━━ Source material

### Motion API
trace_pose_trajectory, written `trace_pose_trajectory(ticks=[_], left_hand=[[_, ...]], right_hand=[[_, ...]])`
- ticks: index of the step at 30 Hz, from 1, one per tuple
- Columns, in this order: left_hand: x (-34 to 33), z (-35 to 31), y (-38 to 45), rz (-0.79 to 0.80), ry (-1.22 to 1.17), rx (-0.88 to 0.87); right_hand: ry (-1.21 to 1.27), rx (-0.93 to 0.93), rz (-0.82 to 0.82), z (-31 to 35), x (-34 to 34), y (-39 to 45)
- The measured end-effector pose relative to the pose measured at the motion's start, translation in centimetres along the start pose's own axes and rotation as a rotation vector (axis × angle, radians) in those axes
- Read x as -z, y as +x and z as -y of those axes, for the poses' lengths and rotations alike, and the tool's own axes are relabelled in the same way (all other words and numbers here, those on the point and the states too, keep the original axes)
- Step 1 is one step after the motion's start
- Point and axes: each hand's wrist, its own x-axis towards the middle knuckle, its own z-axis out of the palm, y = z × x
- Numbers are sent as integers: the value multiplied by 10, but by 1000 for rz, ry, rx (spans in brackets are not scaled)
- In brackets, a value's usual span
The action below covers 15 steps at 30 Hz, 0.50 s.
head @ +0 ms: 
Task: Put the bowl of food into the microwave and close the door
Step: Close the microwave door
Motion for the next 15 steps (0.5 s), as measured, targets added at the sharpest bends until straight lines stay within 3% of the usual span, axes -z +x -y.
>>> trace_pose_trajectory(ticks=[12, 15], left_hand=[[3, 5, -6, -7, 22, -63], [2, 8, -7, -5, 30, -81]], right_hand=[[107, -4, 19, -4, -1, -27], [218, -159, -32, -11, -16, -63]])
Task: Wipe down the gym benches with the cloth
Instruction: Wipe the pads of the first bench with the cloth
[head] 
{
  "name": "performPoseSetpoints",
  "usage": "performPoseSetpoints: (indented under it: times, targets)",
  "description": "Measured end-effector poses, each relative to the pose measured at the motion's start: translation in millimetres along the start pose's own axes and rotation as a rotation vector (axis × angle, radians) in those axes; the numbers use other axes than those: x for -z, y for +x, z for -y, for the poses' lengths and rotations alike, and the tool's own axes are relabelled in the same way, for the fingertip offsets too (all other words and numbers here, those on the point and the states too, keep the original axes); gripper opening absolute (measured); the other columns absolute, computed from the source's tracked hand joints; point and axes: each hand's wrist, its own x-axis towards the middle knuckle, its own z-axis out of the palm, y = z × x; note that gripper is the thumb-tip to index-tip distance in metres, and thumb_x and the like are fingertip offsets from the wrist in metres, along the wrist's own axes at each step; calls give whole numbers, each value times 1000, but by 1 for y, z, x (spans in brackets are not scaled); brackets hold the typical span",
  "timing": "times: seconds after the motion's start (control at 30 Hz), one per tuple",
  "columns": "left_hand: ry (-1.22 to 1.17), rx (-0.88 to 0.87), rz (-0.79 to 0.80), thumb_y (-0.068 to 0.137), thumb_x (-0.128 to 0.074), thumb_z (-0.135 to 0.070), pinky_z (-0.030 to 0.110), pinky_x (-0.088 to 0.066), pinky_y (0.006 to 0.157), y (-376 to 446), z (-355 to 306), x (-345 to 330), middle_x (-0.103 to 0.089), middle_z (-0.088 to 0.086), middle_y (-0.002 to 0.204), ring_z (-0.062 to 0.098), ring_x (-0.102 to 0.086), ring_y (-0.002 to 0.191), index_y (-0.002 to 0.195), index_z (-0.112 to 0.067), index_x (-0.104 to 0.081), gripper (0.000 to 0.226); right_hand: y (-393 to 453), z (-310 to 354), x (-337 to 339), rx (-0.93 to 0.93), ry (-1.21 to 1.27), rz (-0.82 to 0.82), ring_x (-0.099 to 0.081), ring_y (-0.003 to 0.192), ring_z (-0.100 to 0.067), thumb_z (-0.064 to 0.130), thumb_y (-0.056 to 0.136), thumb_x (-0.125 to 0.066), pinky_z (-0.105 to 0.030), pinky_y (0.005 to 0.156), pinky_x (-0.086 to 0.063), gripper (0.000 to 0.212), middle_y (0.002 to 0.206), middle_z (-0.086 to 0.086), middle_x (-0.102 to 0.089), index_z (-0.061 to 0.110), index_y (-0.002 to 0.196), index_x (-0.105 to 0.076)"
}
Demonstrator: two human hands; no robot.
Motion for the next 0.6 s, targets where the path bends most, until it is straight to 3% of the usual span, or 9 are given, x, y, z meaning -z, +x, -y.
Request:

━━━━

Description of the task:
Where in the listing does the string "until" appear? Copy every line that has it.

Result:
Motion for the next 15 steps (0.5 s), as measured, targets added at the sharpest bends until straight lines stay within 3% of the usual span, axes -z +x -y.
Motion for the next 0.6 s, targets where the path bends most, until it is straight to 3% of the usual span, or 9 are given, x, y, z meaning -z, +x, -y.

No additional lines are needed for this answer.